CxAC1KO TC synapses exhibit no difference in Pr. A, B, Sample traces of a P6 CxAC1KO (B) and a P7 littermate control (AC1^flox/−) (A) taken at progressively later times after MK801 wash and the corresponding experiments with the NMDA receptor response amplitude versus time (right). A baseline NMDA receptor current is acquired before turning the stimulation off to wash on MK801 (10 μm). After resuming stimulation, the NMDA receptor current amplitude decreases steadily with a rate that is proportional to the probability of release.
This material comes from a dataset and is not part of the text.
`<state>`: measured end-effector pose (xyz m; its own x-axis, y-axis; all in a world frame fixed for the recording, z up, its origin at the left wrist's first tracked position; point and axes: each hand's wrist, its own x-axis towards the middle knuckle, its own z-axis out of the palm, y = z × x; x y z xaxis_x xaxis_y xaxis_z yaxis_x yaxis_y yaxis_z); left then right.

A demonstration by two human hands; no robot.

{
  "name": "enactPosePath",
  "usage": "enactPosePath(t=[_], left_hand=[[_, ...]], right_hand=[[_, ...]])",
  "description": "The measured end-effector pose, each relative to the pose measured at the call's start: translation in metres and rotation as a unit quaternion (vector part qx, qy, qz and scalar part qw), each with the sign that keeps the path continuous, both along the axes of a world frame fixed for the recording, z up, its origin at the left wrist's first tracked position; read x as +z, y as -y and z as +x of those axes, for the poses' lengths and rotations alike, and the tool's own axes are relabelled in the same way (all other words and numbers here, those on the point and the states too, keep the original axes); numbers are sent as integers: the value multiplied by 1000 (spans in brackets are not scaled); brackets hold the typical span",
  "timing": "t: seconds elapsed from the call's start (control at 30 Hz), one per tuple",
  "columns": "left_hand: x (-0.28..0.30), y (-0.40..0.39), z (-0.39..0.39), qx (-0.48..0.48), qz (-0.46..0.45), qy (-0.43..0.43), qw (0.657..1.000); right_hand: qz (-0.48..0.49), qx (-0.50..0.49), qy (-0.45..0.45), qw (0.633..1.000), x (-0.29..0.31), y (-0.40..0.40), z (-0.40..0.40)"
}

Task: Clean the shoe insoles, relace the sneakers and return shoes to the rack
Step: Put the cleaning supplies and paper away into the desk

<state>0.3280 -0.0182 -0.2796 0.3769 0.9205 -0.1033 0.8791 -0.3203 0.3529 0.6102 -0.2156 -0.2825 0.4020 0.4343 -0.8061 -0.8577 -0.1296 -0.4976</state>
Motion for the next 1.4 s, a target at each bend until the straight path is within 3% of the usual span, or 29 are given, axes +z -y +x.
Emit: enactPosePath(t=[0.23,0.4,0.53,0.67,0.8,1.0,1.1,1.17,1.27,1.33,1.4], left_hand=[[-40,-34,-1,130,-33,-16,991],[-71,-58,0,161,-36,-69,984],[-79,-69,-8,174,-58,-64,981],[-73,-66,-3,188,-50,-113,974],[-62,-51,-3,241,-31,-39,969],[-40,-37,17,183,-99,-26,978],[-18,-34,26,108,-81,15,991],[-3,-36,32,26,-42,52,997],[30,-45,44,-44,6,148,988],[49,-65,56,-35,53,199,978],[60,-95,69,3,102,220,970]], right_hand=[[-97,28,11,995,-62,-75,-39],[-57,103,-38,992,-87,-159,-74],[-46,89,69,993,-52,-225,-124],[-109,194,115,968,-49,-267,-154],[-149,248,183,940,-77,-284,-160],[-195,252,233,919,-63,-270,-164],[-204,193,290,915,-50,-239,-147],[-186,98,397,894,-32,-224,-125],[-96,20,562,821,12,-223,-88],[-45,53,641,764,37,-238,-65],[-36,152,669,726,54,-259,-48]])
Color of the sample traces (A, B) corresponds to the points colored on the amplitude plot on the right panel. C, Comparison of littermate control and CxAC1KO mice at P5–P7 reveals no difference in the rate of NMDA receptor block by MK801, further indicating that the Pr is not different between CxAC1KO and control TC synapses. Error bars indicate SEM. D, Weighted time constants (tau) measured by fitting a double-exponential curve to the NMDA receptor amplitude decay over time are not different between genotypes.